#### SUPPLIED MATERIAL ####
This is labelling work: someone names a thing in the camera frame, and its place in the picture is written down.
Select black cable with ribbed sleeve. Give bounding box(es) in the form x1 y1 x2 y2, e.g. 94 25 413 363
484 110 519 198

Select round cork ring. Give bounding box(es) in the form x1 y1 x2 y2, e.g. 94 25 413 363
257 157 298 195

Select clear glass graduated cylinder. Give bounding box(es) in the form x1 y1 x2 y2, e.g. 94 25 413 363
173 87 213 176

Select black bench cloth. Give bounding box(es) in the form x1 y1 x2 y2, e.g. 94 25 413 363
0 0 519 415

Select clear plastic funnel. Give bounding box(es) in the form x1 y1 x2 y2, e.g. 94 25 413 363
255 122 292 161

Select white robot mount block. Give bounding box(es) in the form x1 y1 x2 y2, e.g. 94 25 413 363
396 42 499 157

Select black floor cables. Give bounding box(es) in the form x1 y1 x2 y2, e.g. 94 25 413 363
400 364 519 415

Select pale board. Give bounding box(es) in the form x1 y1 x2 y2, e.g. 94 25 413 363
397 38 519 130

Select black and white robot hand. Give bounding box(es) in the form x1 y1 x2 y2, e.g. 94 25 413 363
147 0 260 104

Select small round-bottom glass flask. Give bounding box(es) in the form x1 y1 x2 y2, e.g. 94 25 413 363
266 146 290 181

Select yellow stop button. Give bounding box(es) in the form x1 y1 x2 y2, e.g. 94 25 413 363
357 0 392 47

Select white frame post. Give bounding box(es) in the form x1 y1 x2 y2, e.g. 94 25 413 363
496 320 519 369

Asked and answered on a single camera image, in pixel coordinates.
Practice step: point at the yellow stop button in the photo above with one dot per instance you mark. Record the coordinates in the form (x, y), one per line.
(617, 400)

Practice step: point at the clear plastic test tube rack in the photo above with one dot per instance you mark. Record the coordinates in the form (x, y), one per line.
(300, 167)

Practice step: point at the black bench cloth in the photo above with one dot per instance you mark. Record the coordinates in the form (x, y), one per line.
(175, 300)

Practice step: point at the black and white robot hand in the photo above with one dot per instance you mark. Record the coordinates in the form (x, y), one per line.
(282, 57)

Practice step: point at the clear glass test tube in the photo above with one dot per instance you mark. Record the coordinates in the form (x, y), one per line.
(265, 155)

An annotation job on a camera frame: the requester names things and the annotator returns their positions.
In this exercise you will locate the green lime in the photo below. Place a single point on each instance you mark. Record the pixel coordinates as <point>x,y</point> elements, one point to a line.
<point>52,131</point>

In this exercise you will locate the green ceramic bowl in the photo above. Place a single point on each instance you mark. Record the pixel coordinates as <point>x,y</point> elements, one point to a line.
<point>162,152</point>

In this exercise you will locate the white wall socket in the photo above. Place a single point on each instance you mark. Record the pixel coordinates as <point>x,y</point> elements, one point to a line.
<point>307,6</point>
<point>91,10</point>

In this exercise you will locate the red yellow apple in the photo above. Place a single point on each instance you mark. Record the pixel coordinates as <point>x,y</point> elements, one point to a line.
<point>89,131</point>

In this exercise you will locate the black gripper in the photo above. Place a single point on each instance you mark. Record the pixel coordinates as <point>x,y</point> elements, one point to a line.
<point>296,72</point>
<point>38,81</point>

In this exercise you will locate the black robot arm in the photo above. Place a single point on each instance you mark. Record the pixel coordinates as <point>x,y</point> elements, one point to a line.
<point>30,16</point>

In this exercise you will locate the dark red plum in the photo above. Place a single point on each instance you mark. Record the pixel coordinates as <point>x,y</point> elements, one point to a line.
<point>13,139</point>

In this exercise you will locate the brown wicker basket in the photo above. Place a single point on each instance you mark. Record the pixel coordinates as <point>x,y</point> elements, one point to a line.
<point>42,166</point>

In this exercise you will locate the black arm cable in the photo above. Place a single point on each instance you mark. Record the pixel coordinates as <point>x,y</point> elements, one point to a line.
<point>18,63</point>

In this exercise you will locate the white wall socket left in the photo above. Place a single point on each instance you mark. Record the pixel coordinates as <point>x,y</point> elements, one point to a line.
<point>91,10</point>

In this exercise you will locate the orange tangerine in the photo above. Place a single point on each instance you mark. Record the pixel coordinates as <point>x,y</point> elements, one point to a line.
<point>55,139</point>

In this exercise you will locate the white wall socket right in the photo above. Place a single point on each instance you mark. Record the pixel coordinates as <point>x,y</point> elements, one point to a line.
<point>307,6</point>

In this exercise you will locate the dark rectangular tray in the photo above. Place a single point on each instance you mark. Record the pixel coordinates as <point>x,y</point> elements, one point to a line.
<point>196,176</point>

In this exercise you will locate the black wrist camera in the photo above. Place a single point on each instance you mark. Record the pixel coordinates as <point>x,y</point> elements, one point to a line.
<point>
####
§ **YOUR ASSIGNMENT**: Reproduce exactly, and only, the part of the listing above that begins at the line with "In this exercise you will locate the red" and goes on through the line with "<point>89,131</point>".

§ **RESPONSE TO THIS TASK**:
In this exercise you will locate the red yellow apple in the photo above. Place a single point on each instance you mark. Record the pixel coordinates as <point>x,y</point> elements, one point to a line.
<point>89,131</point>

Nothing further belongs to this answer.